Train an RL agent controlling different sources
In section a reinforcement learning agent is trained control 3 sources. The following topics will be covered:
Experiment one RL agent controlling different sources
Featurize and reward for all three sources
Train an agent to control all three sources
The interactive content related to the section described here can be found in the form of a notebook here.
Experiment one RL agent controlling different sources
The experiment is shown in the figure below. Two sources will be fed by a negative reference value and therefore act as active loads. The electrical power grid is here abstracted similar to the output of the DrawGraph(env.nc)
methode. The sources and loads (here no passive loads are available) shown as colored circles connected via cables.
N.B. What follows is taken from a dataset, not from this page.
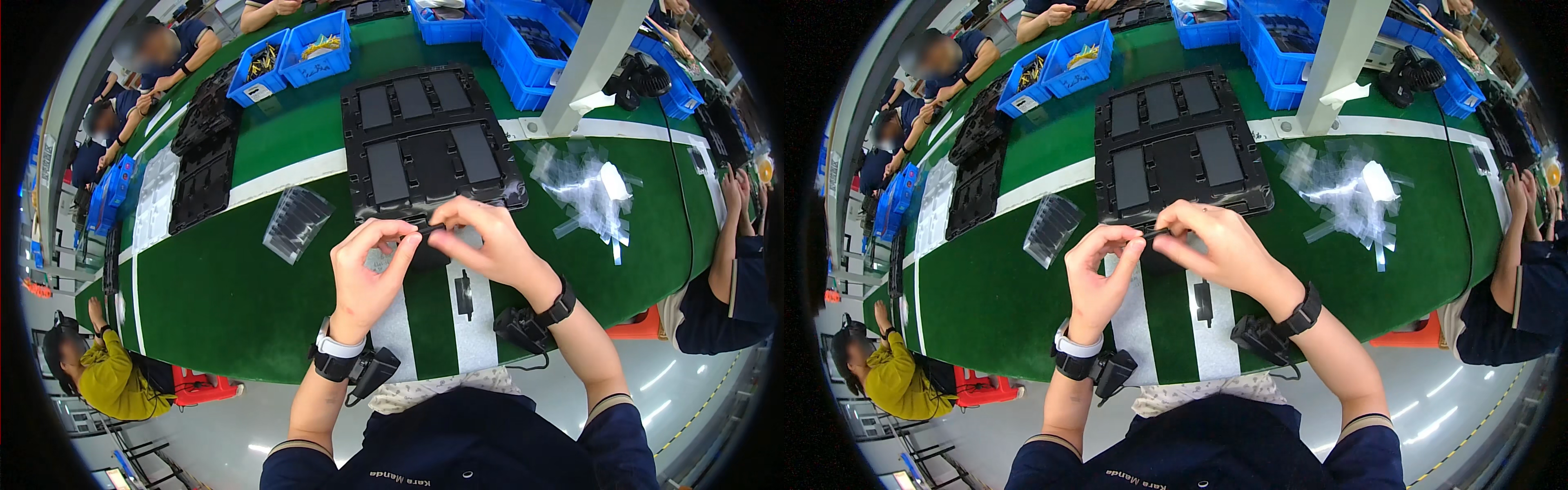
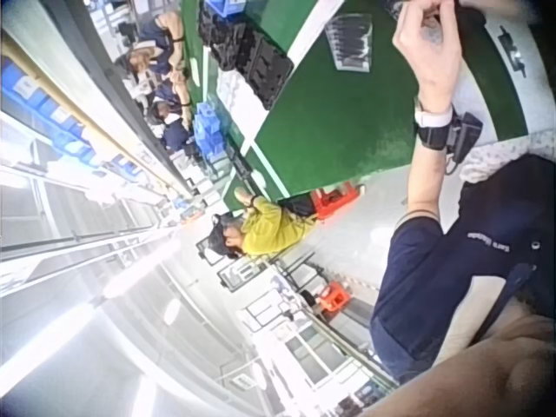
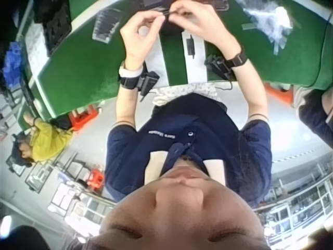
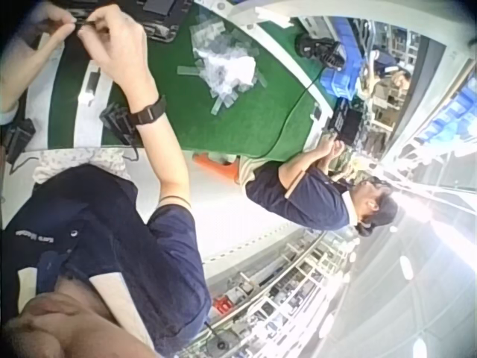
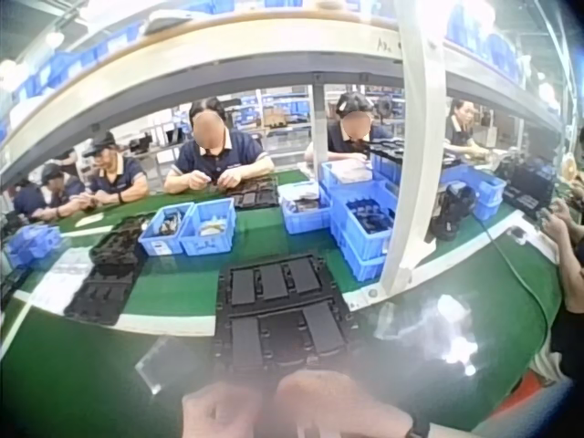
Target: The recorder is assembling small electronic components on a factory production line.
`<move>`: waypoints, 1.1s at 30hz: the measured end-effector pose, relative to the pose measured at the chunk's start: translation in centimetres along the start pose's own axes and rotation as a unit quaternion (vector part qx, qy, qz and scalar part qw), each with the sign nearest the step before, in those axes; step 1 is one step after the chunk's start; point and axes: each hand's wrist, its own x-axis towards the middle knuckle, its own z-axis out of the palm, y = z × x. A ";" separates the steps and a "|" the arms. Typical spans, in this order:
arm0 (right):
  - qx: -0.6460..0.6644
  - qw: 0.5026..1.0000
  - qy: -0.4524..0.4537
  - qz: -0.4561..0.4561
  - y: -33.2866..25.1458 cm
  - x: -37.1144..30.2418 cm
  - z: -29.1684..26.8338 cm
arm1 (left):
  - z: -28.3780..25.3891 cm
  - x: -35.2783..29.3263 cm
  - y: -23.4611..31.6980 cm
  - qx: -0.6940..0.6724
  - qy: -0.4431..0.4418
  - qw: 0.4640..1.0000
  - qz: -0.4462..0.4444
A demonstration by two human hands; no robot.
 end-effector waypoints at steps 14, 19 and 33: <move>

This is similar like the usage of the GUI, where the sources, loads and cables can be parameterized and connected interactivly.
The environment is configured like described in Configuring the Environment using the parameter dict. It can be noticed, that the control mode
for all three sources is set to the same my_ddpg
agent. As reference(t)
function for simlicity, DC-values are used, one per source, since we are dealing with a single phase grid. The first an third reference values are negative, so these sources will draw power from the grid. The secound reference value is positiv, so the secound source will provide power.
using ElectricGrid
CM = [0.0 1.0 0
-1.0 0.0 2.0
0 -2.0 0.0]
parameters =
Dict{Any, Any}(
"source" => Any[
Dict{Any, Any}(
"pwr" => 200e3,
"control_type" => "RL",
"mode" => "my_ddpg",
"fltr" => "L"),
Dict{Any, Any}(
"pwr" => 200e3,
"fltr" => "LC",
"control_type" =>
"RL", "mode" => "my_ddpg"),
Dict{Any, Any}(
"pwr" => 200e3,
"fltr" => "L",
"control_type" =>
"RL", "mode" => "my_ddpg"),
],
"grid" => Dict{Any, Any}(
"phase" => 1,
"ramp_end" => 0.04,)
)
function reference(t)
return [-10., 230., -15.]
end
Featurize and reward for all three sources
Afterwards the featurize()
function adds the signal generated by the reference
function to the state for the agent my_ddpg
. All reference values are normalized regarding to the limit current or voltage of the source they will refer to (like shown later):
featurize_ddpg = function(state, env, name)
if name == "my_ddpg"
refs = reference(env.t)
refs[1] = refs[1] / env.nc.parameters["source"][1]["i_limit"]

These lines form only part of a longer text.